誰かが目的を持って、あえて彼の未来を、人生を潰したとしたとしか思えなかった。
当然、これはおかしいと感じた。
王宮では足の引っ張り合いはよくあるが、ここまですることはまずない。よほどの恨みでもないかぎり。
だが、周りの話を聞く限りでは彼は近衛騎士候補であった。評判もいい。そんな青年がこれほどの目に遭うとは、余程のことだ。

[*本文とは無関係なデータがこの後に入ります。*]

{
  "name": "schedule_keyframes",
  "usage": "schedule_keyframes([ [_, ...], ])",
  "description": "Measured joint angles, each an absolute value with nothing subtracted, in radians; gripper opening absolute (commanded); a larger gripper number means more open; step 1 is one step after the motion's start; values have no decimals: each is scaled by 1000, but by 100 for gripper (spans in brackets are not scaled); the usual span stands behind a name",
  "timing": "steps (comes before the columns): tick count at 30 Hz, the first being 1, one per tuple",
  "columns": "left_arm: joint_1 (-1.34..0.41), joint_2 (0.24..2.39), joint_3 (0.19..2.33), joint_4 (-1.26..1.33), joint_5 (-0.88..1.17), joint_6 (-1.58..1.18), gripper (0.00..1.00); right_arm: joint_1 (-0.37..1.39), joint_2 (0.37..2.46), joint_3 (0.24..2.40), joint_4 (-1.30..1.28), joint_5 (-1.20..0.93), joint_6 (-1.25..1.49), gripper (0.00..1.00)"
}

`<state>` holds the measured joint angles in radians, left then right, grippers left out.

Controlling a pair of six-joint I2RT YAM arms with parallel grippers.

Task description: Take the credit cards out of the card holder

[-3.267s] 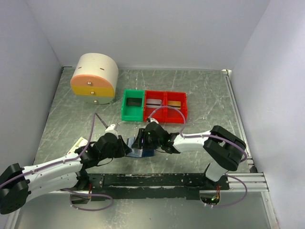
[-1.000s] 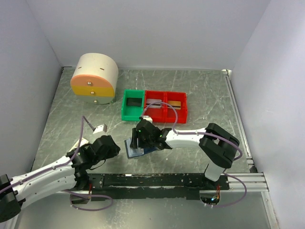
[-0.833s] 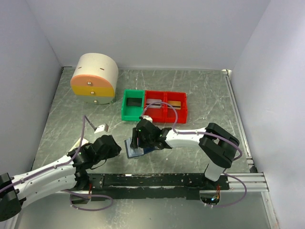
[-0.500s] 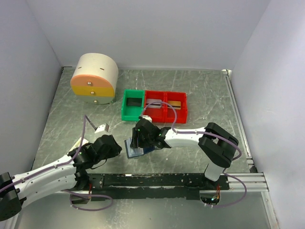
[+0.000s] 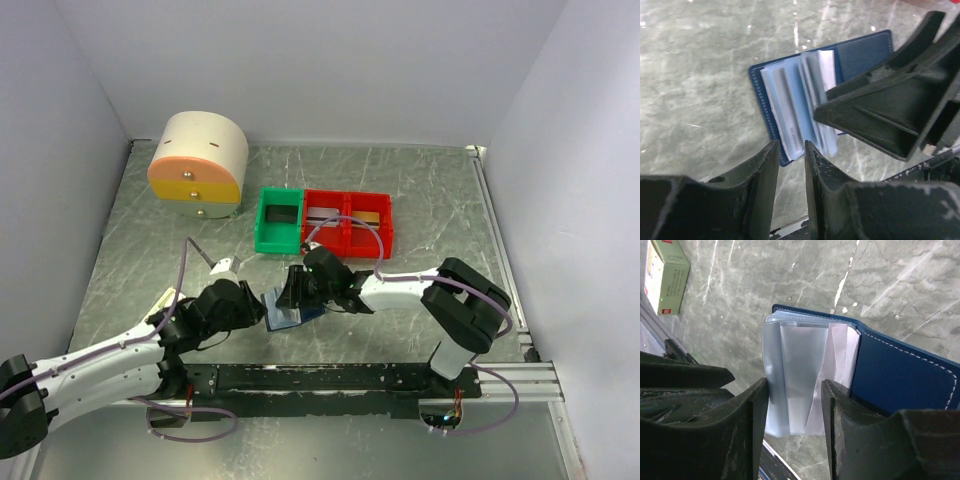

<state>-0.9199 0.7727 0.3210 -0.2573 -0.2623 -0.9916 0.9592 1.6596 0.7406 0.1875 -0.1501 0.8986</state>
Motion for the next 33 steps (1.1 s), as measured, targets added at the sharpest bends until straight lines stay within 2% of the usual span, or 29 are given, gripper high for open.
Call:
schedule_keyframes([
  [9,-920,853,321,-107,-162,-941,38,924,1651,668,311,-229,927,44],
  [20,-920,962,321,-67,-140,-939,38,907,1647,639,356,-260,948,44],
  [27,-920,1011,361,-86,-144,-950,28,886,1637,599,405,-298,970,43],
  [33,-920,1012,413,-167,-190,-968,36,872,1637,581,430,-323,989,43],
])
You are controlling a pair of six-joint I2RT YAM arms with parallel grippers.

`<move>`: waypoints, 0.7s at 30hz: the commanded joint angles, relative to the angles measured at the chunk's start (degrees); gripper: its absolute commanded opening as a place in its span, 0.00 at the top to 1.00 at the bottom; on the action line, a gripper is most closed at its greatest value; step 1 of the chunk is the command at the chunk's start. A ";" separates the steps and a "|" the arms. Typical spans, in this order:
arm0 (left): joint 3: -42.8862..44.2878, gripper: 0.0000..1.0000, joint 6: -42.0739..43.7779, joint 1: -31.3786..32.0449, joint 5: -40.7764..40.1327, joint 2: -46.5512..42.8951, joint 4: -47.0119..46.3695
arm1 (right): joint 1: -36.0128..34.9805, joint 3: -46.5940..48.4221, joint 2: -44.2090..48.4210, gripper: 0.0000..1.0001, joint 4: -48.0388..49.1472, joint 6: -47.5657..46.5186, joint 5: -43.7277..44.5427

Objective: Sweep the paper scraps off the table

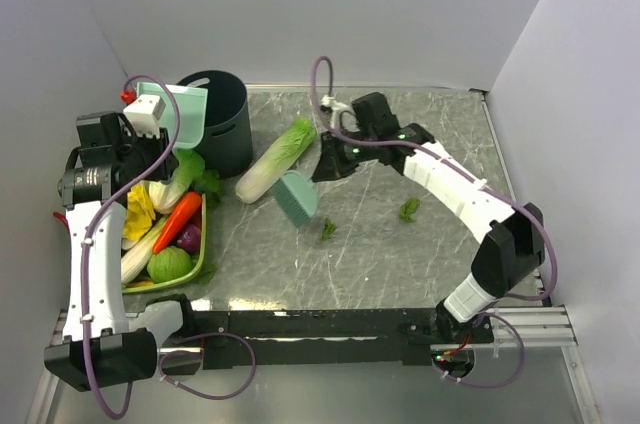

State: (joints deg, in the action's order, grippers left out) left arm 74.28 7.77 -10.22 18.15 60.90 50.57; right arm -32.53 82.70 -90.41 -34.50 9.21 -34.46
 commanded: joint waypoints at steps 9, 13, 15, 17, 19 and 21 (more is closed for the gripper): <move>4.38 0.99 -2.14 -1.38 -1.45 -0.44 -1.70 | -12.72 15.20 -15.05 1.00 15.52 22.06 12.65; 5.78 0.99 -2.23 -1.47 -1.80 -0.79 -1.44 | -13.34 23.73 -22.69 1.00 10.94 31.53 15.56; 5.96 0.99 -1.97 -1.38 -2.16 -1.05 -1.26 | -13.95 23.13 -23.75 1.00 12.35 33.49 16.26; 5.88 0.99 -1.88 -1.47 -2.59 -1.31 -1.08 | -14.05 24.70 -25.51 1.00 10.69 35.34 17.14; 5.96 0.99 -2.06 -1.38 -2.51 -1.31 -1.00 | -14.22 24.62 -26.22 1.00 8.67 38.40 18.02; 6.14 0.99 -2.32 -1.38 -2.33 -1.23 -0.91 | -14.14 23.31 -25.78 1.00 7.17 40.26 17.94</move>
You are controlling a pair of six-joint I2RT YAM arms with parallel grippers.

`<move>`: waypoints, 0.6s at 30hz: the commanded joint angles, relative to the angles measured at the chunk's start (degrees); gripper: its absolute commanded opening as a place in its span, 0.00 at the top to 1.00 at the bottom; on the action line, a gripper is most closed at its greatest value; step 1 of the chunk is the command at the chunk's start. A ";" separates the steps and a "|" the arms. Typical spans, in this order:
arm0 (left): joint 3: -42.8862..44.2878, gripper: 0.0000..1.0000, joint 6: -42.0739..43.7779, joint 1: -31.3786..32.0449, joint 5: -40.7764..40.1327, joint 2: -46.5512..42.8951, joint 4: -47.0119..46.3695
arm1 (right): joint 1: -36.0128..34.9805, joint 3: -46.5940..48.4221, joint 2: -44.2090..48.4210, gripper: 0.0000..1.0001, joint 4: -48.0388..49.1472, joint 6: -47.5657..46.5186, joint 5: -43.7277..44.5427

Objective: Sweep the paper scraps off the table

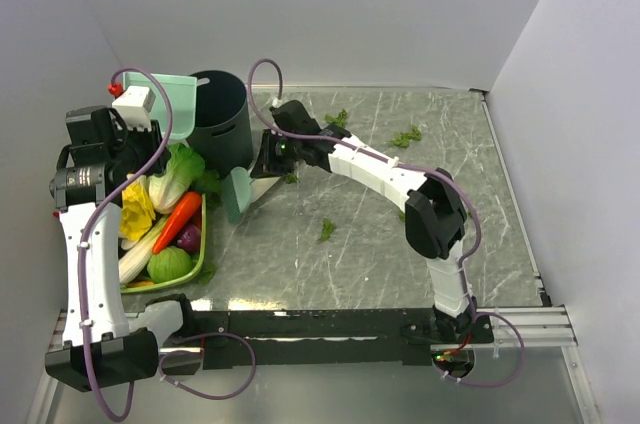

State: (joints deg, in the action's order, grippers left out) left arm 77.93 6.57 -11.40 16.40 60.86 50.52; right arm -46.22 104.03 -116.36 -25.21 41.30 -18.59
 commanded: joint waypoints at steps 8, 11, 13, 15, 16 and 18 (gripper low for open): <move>2.84 0.99 -1.56 -0.20 -0.58 -0.22 -1.13 | -0.28 -4.97 3.42 1.00 -2.22 12.66 -2.75; 2.84 0.99 -1.21 -0.20 -1.02 -0.30 -1.04 | -0.28 -3.66 1.22 1.00 -0.02 13.02 -3.73; 2.75 0.99 -0.86 -0.20 -1.37 -0.30 -0.60 | -0.36 -2.87 -0.44 1.00 2.61 13.63 -5.31; 2.32 0.99 -0.59 -0.20 -1.55 -0.65 -0.34 | -0.71 -1.11 -1.94 1.00 3.76 14.33 -6.28; 2.05 0.99 -0.33 -0.20 -1.64 -0.74 -0.34 | -0.98 -0.50 -2.38 1.00 4.46 14.42 -6.54; 1.61 0.99 -0.33 -0.20 -1.64 -0.66 -0.16 | -1.33 1.26 -3.61 1.00 4.56 14.86 -6.46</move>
State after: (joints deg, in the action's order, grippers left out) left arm 78.13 6.37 -11.40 15.46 60.95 50.85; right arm -46.44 100.68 -117.43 -25.23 53.43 -22.81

それがエルフェリア様の許嫁だと知り、顔から血の気が引いた。
嫌な予感しかしなかった。すぐにレイモンドの元へと問い合わせた。
その時には、既に手遅れになっていたのだ。
未来のない青年と公爵令嬢との婚約は、この件によって白紙となった。
一体レイモンドは何を考えているのか。
子の幸せを奪ってまで何がしたいのか。
そんなことをすれば、亡き妻オフィーリアンヌが悲しむと思わないのか。
どれほど声を荒げて諫めても、レイモンドは既に人の心を失ってしまっていた。
「死んだ者の声などもう届かない」
戦場で見たことのある虚ろな闇を宿した瞳で、世界を呪うような声音で言われて、全身が凍り付くかのようだった。
壊れたのは、レイモンドだけではなかった。
大好きな母を亡くした上、それまで渋々ながらも賛成していた婚約を豹変した父が取りやめると言い出した。
それに反対を訴えただけで、父が自分たちの親友と許嫁を容赦なく潰したのだ。
それを目の当たりにした子の心は、推して知るべしというものだ。
オーウェンは自責の念に駆られて、また自分が何かを言えば周りを潰されるのではないかと恐れるようになった。
エルフェリアは自分の我儘で許嫁の未来を奪ってしまったと、人形のように虚ろになった。
私が何を言ってもレイモンドには届かない以上、せめて子ども達のフォローをするので精一杯だった。
だが体は治せても心は私の管轄外だ。せいぜい心を休める薬を処方するぐらいしか出来ない。それも限界がある。
その後、結局エルフェリア様は現陛下に嫁ぐことになる。
現陛下の妻のすぐ後に前陛下も亡くなるという忌み事が続いたこともあり、王家に不安を抱く者ものも多かった。
前陛下は寿命なのだが、慣例に背いて異国の王女を娶ったせいだ、と口さがないことをいう者もいたせいもある。
現陛下も当時はまだ若く、我を押し通せるほどの力はなかったのだ。
そうして、アルフェンルート様が生まれた。